Neither man speaks for a moment.

“Before I go on out there, first thing tomorrow morning, I'm heading out to check on a report James' F150 has been found. Got a local guy coming to show me around. Sergeant, name of Baker. Y'all know him?”

“Yeah, he knows that area real well, the local informants, too. There's a lot on the border.”

“That's what I heard. The guy that owns the diner here reckons Gilman James was stuck Monday. With no gas.”

“Really?”

“I know. None of it stacks up. I want that F150 truck, Lieutenant. If it's out there. Everything else, we're chasing shadows.”

 

 

 

Packsaddle Mountain.

 

Joe Tree sat on a wheel rim in a trailer full of auto junk. Flush of whiskey at his face. A Marlin rifle in his hand.

“Connie's here,” I says.

He grunted. Worked a screw at the receiver on the Marlin.

“She wants to know, do you got any clean water?”

He picked up the bottle of Jack. Sat hunched on the wheel. The rifle like a toy against his big frame. “No,” he says.

Tennille's dog lay in a corner. Blood dark on its back. A single light-bulb hung from the roof. Wired to a battery from a wrecker.

“We're not staying.”

Joe took a pull at the bottle. He gave me a sour grin. Set the gun across his lap, tilted in my direction.

“Her old man really want to kill her?”

“Man wants a bullet,” Joe said. “Between the eyes.” 

He worked the lever on the rifle. Peered in the side-ejector

“We're leaving,” I says,

“Your buddy ain't going nowhere, but. He ain't making it...”

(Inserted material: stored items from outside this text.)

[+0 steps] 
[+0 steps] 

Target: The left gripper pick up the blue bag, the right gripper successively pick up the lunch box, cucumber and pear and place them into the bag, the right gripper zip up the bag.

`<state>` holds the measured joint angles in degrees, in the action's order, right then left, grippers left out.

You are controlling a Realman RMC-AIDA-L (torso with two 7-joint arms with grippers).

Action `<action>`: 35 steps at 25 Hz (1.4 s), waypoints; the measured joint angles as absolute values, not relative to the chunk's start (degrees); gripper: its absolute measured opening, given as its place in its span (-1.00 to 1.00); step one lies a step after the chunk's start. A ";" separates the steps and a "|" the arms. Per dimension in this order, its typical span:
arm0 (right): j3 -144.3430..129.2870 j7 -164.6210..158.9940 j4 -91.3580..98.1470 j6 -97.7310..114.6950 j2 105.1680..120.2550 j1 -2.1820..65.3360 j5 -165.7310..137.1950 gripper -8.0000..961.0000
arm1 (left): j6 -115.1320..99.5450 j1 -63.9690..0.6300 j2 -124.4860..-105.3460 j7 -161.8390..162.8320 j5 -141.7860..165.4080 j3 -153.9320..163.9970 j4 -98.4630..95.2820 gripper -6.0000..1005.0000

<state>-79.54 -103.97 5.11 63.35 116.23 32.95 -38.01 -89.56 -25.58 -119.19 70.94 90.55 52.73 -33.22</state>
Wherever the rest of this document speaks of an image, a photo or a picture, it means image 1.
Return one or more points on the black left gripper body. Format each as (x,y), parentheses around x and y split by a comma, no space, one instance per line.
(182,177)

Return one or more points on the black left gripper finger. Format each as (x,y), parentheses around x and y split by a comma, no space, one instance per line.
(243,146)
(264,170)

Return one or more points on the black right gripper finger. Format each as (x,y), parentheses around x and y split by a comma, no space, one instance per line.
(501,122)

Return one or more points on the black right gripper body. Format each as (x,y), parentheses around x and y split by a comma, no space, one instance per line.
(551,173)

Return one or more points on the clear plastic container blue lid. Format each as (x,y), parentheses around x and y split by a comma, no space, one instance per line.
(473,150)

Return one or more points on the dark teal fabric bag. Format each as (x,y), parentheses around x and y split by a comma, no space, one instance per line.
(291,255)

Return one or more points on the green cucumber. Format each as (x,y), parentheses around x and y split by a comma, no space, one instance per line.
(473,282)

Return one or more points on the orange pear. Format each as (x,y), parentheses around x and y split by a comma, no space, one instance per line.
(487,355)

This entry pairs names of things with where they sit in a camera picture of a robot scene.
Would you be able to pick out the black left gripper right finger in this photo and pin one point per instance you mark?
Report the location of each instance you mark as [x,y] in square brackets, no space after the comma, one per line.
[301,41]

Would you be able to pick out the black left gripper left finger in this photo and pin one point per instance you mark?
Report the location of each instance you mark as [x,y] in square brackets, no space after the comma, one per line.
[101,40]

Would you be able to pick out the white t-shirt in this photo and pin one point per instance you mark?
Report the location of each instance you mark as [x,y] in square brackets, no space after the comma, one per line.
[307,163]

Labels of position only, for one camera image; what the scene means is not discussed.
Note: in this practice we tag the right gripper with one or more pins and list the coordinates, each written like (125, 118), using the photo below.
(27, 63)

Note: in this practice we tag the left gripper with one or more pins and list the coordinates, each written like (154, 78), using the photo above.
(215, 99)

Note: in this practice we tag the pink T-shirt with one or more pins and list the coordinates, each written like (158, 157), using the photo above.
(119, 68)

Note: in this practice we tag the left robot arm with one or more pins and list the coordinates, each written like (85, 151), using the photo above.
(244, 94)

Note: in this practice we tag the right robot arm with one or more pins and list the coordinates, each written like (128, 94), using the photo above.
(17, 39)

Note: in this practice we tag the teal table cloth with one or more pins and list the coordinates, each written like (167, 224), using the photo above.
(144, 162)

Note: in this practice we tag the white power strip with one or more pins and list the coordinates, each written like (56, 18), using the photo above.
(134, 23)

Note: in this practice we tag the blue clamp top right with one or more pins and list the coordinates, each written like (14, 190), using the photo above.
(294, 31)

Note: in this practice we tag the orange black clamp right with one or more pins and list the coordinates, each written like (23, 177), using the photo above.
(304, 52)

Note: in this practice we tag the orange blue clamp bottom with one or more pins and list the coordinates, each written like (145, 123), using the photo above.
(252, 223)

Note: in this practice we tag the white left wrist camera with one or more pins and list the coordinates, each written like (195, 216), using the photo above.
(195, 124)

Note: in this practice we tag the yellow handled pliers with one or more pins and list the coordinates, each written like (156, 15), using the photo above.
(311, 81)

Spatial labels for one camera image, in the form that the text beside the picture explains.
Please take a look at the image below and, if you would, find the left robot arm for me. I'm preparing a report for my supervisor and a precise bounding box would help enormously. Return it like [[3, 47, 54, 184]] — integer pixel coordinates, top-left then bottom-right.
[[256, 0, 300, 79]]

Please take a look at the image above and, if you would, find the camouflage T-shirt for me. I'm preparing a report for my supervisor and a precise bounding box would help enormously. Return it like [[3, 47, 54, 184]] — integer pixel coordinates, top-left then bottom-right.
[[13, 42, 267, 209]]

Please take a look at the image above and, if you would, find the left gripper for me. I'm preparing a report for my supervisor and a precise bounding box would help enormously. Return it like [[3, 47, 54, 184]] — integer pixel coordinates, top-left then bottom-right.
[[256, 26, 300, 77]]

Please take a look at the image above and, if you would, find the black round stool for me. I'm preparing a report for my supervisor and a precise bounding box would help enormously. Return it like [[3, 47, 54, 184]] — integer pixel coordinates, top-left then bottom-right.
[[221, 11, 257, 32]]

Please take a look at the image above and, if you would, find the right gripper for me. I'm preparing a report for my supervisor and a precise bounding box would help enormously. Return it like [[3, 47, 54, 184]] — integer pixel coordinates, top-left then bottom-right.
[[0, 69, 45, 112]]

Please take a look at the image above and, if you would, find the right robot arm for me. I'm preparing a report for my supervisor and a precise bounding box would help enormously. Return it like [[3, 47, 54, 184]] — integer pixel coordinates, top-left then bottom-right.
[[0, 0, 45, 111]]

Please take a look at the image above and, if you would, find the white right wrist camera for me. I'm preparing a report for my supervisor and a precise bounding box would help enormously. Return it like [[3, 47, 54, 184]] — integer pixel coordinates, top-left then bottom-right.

I turned my back on him. Stepped out of the trailer.

I crossed the rain-slick ground towards the first trailer, to Michael. Staring at the Chevy Tahoe. And then at Tennille's 350. Michael had to go down the hill in one of them. Either that, or he was going to die.

I'd seen it, in the field, fatalities from shock. From loss of blood.

I'd checked the rounds weren't in him, he seemed okay. The leg pretty much a deep graze; a lateral hit. But the arm had an exit wound, two ways to bleed.

I stared into the black night. Rain swirling in the ragged air. 

I'd take him down the hill, find somewhere—some place they could treat him. At least he'd live.

We were hours from the nearest town. Connie ought to know the nearest place that could take him. They'd call the cops. It was too late to do any different.